I'm not as big a fan of professional sports as I once was. So much of sports today is filled with hype, excessive marketing and never-ending merchandising--the kind of things I deplore about much of what America has become--just one big commercial for some product that none of us really needs.
Many of these "local kids" will settle in the area, or elsewhere and be doctors, teachers, coaches and contribute to their communities.
Too many of today's professional players have become mercenaries, selling their talent to the highest bidder.
There are a couple of interesting studies that show that despite the local politician's claims of the boon that professional sports franchises bring to communities that build stadiums, they are actually an economic drain.
Listmaker--there's got to be a league in NYC or nearby where college kids play in the summer. You should head out and check out a game and report on it; include a few photos. You might be surprised at how good the level of play actually is.
I don't want to get into a debate about what's better regarding baseball. My book stands on its own; a historical record of a time when towns had teams and arguably, a better time for many of the small communities represented.
jim,
i am all for amateur baseball. i've been to a few games here and there, i was just being overly sarcastic to the point that it might have seemed like i was being serious. i completely agree with your point.
It's hard for me not to come off as a "crank" or "curmudgeon" when I rip professional sports. It's not the game itself that I have issues with--it's the corporate manipulation of the game--like so many other areas of our lives.

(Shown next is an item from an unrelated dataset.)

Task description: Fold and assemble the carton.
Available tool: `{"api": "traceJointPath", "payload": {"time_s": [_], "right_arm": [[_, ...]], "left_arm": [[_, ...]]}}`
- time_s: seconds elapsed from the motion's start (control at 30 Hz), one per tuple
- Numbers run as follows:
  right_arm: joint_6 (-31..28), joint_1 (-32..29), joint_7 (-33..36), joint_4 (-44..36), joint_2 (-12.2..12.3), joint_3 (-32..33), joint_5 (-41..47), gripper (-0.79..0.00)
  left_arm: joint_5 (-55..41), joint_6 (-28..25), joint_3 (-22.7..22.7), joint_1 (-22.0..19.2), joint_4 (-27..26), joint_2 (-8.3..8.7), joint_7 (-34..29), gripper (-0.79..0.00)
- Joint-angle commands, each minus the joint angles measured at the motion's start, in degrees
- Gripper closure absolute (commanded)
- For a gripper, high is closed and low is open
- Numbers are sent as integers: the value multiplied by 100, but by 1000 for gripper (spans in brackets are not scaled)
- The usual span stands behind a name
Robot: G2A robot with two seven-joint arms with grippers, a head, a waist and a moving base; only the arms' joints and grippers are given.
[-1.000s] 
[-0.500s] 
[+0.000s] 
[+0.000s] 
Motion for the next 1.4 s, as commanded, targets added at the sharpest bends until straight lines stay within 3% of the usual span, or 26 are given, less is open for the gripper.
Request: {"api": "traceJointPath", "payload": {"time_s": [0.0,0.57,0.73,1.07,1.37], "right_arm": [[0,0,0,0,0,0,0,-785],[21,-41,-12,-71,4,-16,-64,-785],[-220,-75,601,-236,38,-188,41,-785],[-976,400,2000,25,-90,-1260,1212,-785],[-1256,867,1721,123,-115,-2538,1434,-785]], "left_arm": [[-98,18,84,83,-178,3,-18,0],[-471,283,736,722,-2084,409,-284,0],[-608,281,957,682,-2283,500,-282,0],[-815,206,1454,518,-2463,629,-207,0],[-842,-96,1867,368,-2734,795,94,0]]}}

I don't want to be overly nostalgic, falling into the trap with others of glossing over many of the issues from our past.
I make the case that we have lost something in our communities, culture and social contracts that seemed to be in abundance merely 30 to 40 years ago.
Pro sports didn't kill town team baseball, it merely is the result of what Robert Putnam (in Bowling Alone)terms, "social capital".
I'm honored to have fellow bloggers Listmaker and Wisdom Weasel on board with When Towns Had Teams. It's always gratifying that your colleagues (writers and bloggers) want to read what you write and publish.
Jim wrote:
Pro sports didn't kill town team baseball, it merely is the result of what Robert Putnam (in Bowling Alone)terms, "social capital".
Obvious typo and shows my haste in posting w/out properly checking the accuracy of what I write.
What I meant to say was this:
Pro sports didn't kill town team baseball by itself. The loss of teams and the culture of local baseball does illustrate the loss of what Robert Putnam refers to as "social capital" (in Bowling Alone)in our communities.
The loss of this can't be laid entirely at the feet of pro sports, as there are multiple reasons for the demise of said social capital epitomized by things like town team baseball, as well as other community mainstays from the past.